Compute Node Hardware#

The Software Reference Architecture is comprised of individually optimized NVIDIA-Certified System servers that follow a prescriptive design pattern to ensure optimal performance when deployed in a cluster environment. There are currently three types of server configurations for which Enterprise RAs are designed: PCIe Optimized 2-4-3, PCIe Optimized 2-8-5, and HGX systems. For the PCIe Optimized configurations (for example, 2-8-5), the respective digits refer to the number of sockets (CPUs), the number of GPUs, and the number of network adapters. For Further details on Enterprise RA designs, refer to the NVIDIA Enterprise Reference Architecture Overview Whitepaper.

H200 NVL Systems#

The NVIDIA AI Enterprise RA leverages an H200 NVL PCIe Optimized 2-8-5 reference configuration. Additional detailed reference configurations for 2-4-3 & 2-8-9 HGX systems can be made available via request. Additional types of systems with L40S, L40, L4, H100/H200 can also be used and will have different configurations

Note

The NVIDIA H200 NVL includes an NVIDIA AI Enterprise License and can be activated through NGC. Not all supported GPUs include an NVIDIA AI Enterprise License.

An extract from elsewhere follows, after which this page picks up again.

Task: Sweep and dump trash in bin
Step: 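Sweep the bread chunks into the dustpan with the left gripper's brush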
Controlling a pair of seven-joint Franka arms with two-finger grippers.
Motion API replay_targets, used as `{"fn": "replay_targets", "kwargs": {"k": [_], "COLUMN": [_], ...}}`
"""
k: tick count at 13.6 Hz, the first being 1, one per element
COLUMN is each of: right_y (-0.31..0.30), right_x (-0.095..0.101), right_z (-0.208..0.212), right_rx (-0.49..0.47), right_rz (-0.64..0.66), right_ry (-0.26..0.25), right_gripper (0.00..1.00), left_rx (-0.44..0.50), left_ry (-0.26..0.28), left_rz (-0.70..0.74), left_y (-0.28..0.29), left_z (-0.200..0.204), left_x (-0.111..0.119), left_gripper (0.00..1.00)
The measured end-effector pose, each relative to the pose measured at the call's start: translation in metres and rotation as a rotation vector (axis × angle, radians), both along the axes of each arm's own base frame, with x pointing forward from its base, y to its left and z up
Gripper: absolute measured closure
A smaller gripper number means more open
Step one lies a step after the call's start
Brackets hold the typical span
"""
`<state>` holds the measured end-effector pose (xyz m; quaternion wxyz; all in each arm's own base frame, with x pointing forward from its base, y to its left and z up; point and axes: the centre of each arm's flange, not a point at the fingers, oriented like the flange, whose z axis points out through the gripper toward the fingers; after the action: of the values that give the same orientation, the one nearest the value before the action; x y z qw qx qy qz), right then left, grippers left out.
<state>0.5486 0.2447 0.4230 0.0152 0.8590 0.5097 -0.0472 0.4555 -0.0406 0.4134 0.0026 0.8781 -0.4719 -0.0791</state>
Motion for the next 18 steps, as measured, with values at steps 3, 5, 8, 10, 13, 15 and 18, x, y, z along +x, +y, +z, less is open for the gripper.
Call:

Diagram of PCIe Optimized 2-8-5 configuration with NVIDIA H200 NVL.

_images/computer-node-hardware-01.png

Components for the H200 NVL NVIDIA-Certified system are listed in the below table.

Parameter

System Configuration

GPU configuration

GPUs are balanced across CPU sockets and root ports.

  • Inference servers: 2x, 4x, and 8x GPUs per server

  • Training and DL servers: Minimum 8 GPUs per server

See the topology diagram above for details

NVLink Interconnect

H200 NVL supports NVL4 and NVL2 bridges. Pairing of GPU cards under the same CPU socket is best; pairing of GPU cards under different CPU sockets is acceptable but not recommended. See topology diagram above for NVLink bridging recommendations.

CPU

Intel Emerald Rapids, Intel Sapphire Rapids, Intel Granite Rapids and Intel Sierra Forest AMD Genoa and AMD Turin

CPU sockets

Two CPU sockets minimum

CPU speed

2.0 GHz minimum CPU clock

CPU cores

Minimum 7 physical CPU cores per GPU

  • For configuration using MIG, 2 CPU cores required per MIG instance

  • For OS kernel or virtualization, additional two cores per GPU

System memory (total across all CPU sockets)

Minimum 128 GB of system memory per GPU

DPU

One NVIDIA® BlueField®-3 DPU per serve

PCI Express

One Gen5 x16 link per maximum two GPUs. Recommend one Gen5 x16 link per GPU

PCIe topology

Balanced PCIe topology with GPUs spread evenly across CPU sockets and PCIe root ports. NIC and NVMe drives should be under the same PCIe switch or PCIe root complex as the GPUs. Note that a PCIe switch may not be needed for low-cost inference servers; direct-attach to CPU is best if possible. See the topology diagram above for details

PCIe switches

Gen5 PCIe switches as needed (where additional link fanout is not required, direct attach is best).

Compute (E-W) NIC

Four NVIDIA® BlueField®-3 SuperNICs per server Up to 400 Gbps

Local storage

Local storage recommendations are as follows:

  • Inference Servers: Minimum 1 TB NVMe drive per CPU socket.

  • Training / DL Servers: Minimum 2 TB NVMe drive per CPU socket.

  • HPC Servers: Minimum 1 TB NVMe drive per CPU socket

Remote systems management

SMBPBI over SMBus (OOB) protocol to BMC PLDM T5-enabled. SPDM-enabled

Security

TPM 2.0 module (secure boot)